Imagine her vineyard, the fresh aroma about her land, the dramatic adjunct of the Dolomite Mountains… it is a reminder of a story I once read of the history of winemaking. First and foremost, vineyards and their wine proved to be a high-yielding and stable investment. But they were also retreats. Around the time of the Crusades, the Catholic Church would send its brightest minds to create, write, or sculpt–affording a man the perspective of a new place and the disruption of time. Whether you believe that it is the “newness” of change that inspires or the actual difference of the place, I believe the vineyard remains as more than just a relic to admire. I believe that it expands time, space and energy for its winemaker, seeping into every second, into every cell, swelling. You are reminded as a winemaker that you have only so many harvests in your life, 30…40, maybe, and yet, those few years distill even further into longer bouts of existence!

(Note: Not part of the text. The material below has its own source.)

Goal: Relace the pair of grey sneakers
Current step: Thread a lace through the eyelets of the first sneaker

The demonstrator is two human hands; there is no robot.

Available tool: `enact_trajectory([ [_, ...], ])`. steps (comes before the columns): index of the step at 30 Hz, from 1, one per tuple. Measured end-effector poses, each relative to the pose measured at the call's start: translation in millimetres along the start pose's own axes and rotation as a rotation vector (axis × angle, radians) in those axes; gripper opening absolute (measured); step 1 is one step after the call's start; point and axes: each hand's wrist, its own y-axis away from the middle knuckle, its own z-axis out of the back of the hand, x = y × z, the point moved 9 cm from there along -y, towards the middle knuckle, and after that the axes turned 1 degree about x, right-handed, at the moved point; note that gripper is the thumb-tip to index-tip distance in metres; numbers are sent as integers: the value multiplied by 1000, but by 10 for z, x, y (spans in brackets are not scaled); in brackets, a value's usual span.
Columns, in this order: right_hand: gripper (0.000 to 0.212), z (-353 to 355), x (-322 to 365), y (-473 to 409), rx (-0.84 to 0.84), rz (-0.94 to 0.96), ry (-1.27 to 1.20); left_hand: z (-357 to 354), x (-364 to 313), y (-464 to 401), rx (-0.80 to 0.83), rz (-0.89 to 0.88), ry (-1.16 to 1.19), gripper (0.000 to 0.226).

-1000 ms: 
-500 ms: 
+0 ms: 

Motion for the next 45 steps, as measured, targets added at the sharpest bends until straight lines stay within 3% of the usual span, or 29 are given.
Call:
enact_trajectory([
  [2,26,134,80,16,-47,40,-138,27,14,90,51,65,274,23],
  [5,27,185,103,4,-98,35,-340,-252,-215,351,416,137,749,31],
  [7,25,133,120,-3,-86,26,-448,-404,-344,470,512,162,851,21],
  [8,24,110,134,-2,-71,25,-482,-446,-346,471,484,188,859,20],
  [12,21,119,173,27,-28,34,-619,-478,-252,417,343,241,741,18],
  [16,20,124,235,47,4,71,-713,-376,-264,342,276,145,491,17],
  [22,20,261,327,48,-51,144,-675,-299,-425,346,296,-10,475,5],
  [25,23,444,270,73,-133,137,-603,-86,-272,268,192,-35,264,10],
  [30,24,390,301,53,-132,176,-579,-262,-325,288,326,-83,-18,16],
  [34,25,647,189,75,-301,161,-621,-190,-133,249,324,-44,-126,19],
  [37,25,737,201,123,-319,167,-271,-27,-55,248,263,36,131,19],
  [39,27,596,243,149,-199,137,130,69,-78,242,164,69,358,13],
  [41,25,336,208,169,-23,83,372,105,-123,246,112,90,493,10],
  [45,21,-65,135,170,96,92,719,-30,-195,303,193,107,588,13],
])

I am a great admirer of Elisabetta Foradori, a winemaker in the Dolomite Mountains of Trentino, Italy. I’ve never met Signora, toured her vineyard, or tasted her wines and before I continue with reasons for you to believe that my research is unversed or my voice off-topic I will begin with my only affirmation: she makes my soul smile. I cannot recall how I was introduced to her, but every moment thereafter is quite clear. Her life reads as a direct reflection of her environment and, in this way, I believe that she has found a way to live that is so serenely, so fully human. Her once impoverished soils are now teeming with microbes, opulent. The bland, sterile wines that once detailed her cellar now hardly engage the light with such deeply concentrated colors. And the techniques she wields have trued the direction of her community’s winemaking with the clairvoyance of sustainability and affluence. Signora calls her life in the vineyards a renaissance. Undoubtedly, I have learned more about my standard of living from wine than from any other cut of cloth—and I don’t even make the stuff, yet!
I want from Georgia the same indulgence that I gather from Trentino’s story. It may be a credit to my youth, but I want a renaissance.
Last summer I returned home to Atlanta, glowing from an internship on a vineyard in Tuscany. It was a brilliant illustration for the lessons and books I scoured on enology throughout college. Within days I was tasting my way through the north Georgia wine country. Forgive me my abruptness, but the result was fuzzy teeth, a sour stomach, and no plan to ever return! That is, until my sister’s birthday celebration bribed me back to the area a year later. This round of flights not only surprised me—I was encouraged! Within a year, something had changed and I am so curious on what that “something” could be…
My first visit included a red flight, white flight, and a sweet flight from 3 vineyards. Vintages fluctuated. Varieties included Norton, Cabernet Sauvignon, Chambourcin, Viognier, Malbec, Touriga… Styles included barrel and non-barrel fermentations, sparkling wine, rosés, long-macerations, carbonic macerations… I wrongly assumed that the diversity present in the wineries would carry over to the glass. Each wine—no matter the estate, vintage, variety, filtration—maintained to a large degree this wretched, dank must on the nose and palate. I was never able to anchor it down as earthy, salty, sour, cheesy… It was not entirely volatile, but aeration did help.
Then, as I said, a year passed and so did this quality. This difference was remarkable, and it inspired me to move to Blue Ridge, GA. I am not well-versed on the history of winegrowing in Georgia, but what an exciting moment to be a part of it! I want this new story to be as richly and indulgently “Georgian” as Zac Brown Band or peach cobbler. And, in less whimsical terms, I want for Georgia wine to be characterized by its quality, sustainability, and prosperity.
As I begin this conversation, allow me to admit my insecurities and prejudices about Georgia wine:
The wine is strenuously manipulated in the winery.
The vineyard does not adequately play to Georgia’s climate or terrain—thus necessitating excess manipulation in the winery.
Squandered marketing. Planting varieties that people recognize by name like Chardonnay and Cabernet Sauvignon play to new taster’s ignorance and do nothing to engage them, teach, provoke, inspire. I enjoyed the story of Signora Foradori’s mourning: Years wasted on making bland wine from international varieties (such as Chardonnay or Cabernets) could have been better served on making wine from local, native varieties… think of the nuances between wines, vintages, and estates… think of the patriotism of making something purely, historically, Georgian.